§ Exercise: Where the records appear below, transcribe them exactly, leaving none out.
=======
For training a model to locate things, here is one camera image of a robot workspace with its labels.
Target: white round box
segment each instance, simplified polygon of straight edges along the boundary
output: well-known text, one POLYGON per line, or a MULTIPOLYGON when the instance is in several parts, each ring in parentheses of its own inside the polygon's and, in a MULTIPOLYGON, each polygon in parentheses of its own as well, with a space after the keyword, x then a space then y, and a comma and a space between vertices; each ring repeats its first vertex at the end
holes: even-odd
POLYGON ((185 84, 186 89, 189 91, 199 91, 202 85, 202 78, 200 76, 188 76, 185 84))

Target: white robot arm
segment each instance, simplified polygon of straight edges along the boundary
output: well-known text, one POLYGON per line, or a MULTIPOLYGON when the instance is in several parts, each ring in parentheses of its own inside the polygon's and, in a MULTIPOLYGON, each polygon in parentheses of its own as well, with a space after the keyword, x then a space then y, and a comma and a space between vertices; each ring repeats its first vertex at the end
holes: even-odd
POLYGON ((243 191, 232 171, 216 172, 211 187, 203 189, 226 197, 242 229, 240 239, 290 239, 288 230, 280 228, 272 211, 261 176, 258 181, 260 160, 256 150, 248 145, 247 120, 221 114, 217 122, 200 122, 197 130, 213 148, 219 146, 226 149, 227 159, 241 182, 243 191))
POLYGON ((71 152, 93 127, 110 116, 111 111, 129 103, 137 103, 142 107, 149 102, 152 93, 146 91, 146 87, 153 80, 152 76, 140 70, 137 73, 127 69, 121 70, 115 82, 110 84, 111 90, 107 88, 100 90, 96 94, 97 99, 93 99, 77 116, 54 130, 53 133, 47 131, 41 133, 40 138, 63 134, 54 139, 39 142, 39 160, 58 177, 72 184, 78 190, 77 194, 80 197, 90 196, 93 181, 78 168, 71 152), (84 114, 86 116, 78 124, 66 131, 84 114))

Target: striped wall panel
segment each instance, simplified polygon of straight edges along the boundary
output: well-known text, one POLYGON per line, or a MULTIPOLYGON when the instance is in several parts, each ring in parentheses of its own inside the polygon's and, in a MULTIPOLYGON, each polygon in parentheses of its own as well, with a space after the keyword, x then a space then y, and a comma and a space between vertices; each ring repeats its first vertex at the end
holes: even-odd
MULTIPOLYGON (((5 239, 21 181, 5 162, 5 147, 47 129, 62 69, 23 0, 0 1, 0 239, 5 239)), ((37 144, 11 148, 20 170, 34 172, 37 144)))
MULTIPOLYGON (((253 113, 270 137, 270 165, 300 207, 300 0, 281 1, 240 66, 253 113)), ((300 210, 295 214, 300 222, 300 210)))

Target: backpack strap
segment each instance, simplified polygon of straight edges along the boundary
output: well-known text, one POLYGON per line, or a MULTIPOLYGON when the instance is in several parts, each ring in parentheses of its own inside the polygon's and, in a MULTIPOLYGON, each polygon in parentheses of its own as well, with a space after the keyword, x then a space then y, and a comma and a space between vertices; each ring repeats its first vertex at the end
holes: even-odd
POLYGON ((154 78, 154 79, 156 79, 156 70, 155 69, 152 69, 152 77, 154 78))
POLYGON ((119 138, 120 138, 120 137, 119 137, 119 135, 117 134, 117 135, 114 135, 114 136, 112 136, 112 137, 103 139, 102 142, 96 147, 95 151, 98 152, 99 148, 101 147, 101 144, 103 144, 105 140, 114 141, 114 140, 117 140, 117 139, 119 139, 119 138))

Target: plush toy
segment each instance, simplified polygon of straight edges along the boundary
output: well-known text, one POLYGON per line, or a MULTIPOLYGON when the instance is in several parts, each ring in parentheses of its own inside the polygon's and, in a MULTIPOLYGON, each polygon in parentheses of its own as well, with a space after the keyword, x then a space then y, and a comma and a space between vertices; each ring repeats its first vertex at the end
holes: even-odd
=======
§ Result:
For training a model to locate things, here is one camera image of a robot workspace with its labels.
Target: white round box
segment each instance, simplified polygon of straight edges along the boundary
output: well-known text, one POLYGON per line, or a MULTIPOLYGON when the instance is in several parts, each ring in parentheses of its own inside the polygon's and, in a MULTIPOLYGON, each polygon in parentheses of its own as well, with a space after the keyword, x then a space then y, and a comma and a space between vertices; each ring repeats its first vertex at the end
holes: even-odd
POLYGON ((185 84, 186 89, 189 91, 199 91, 202 85, 202 78, 200 76, 188 76, 185 84))

Target: white robot arm
segment each instance, simplified polygon of straight edges along the boundary
output: well-known text, one POLYGON per line, or a MULTIPOLYGON when the instance is in several parts, each ring in parentheses of its own inside the polygon's and, in a MULTIPOLYGON, each polygon in parentheses of its own as well, with a space after the keyword, x then a space then y, and a comma and a space between vertices; each ring repeats its first vertex at the end
holes: even-odd
POLYGON ((243 191, 232 171, 216 172, 211 187, 203 189, 226 197, 242 229, 240 239, 290 239, 288 230, 280 228, 272 211, 261 176, 258 181, 260 160, 256 150, 248 145, 247 120, 221 114, 217 122, 200 122, 197 130, 213 148, 219 146, 226 149, 227 159, 241 182, 243 191))
POLYGON ((71 152, 93 127, 110 116, 111 111, 129 103, 137 103, 142 107, 149 102, 152 93, 146 91, 146 87, 153 80, 152 76, 140 70, 137 73, 127 69, 121 70, 115 82, 110 84, 111 90, 107 88, 100 90, 96 94, 97 99, 93 99, 77 116, 54 130, 53 133, 47 131, 41 133, 40 138, 63 134, 54 139, 39 142, 39 160, 58 177, 72 184, 78 190, 77 194, 80 197, 90 196, 93 181, 78 168, 71 152), (84 114, 86 116, 78 124, 66 131, 84 114))

Target: striped wall panel
segment each instance, simplified polygon of straight edges along the boundary
output: well-known text, one POLYGON per line, or a MULTIPOLYGON when the instance is in several parts, each ring in parentheses of its own inside the polygon's and, in a MULTIPOLYGON, each polygon in parentheses of its own as well, with a space after the keyword, x then a space then y, and a comma and a space between vertices; each ring repeats its first vertex at the end
holes: even-odd
MULTIPOLYGON (((5 239, 21 181, 5 162, 5 147, 47 129, 62 69, 23 0, 0 1, 0 239, 5 239)), ((37 144, 11 148, 20 170, 34 172, 37 144)))
MULTIPOLYGON (((253 113, 270 137, 270 165, 300 207, 300 0, 281 1, 240 66, 253 113)), ((300 210, 295 214, 300 222, 300 210)))

Target: backpack strap
segment each instance, simplified polygon of straight edges along the boundary
output: well-known text, one POLYGON per line, or a MULTIPOLYGON when the instance is in several parts, each ring in parentheses of its own inside the polygon's and, in a MULTIPOLYGON, each polygon in parentheses of its own as well, with a space after the keyword, x then a space then y, and a comma and a space between vertices; each ring repeats its first vertex at the end
holes: even-odd
POLYGON ((154 78, 154 79, 156 79, 156 70, 155 69, 152 69, 152 77, 154 78))
POLYGON ((119 138, 120 138, 120 137, 119 137, 119 135, 117 134, 117 135, 114 135, 114 136, 112 136, 112 137, 103 139, 102 142, 96 147, 95 151, 98 152, 99 148, 101 147, 101 144, 103 144, 105 140, 114 141, 114 140, 117 140, 117 139, 119 139, 119 138))

Target: plush toy
segment each instance, simplified polygon of straight edges along the boundary
output: well-known text, one POLYGON per line, or a MULTIPOLYGON when the instance is in several parts, each ring in parentheses of its own inside the polygon's and, in a MULTIPOLYGON, each polygon in parentheses of its own as well, with a space after the keyword, x then a space then y, and a comma and a space between vertices; each ring repeats its first vertex at the end
holes: even-odd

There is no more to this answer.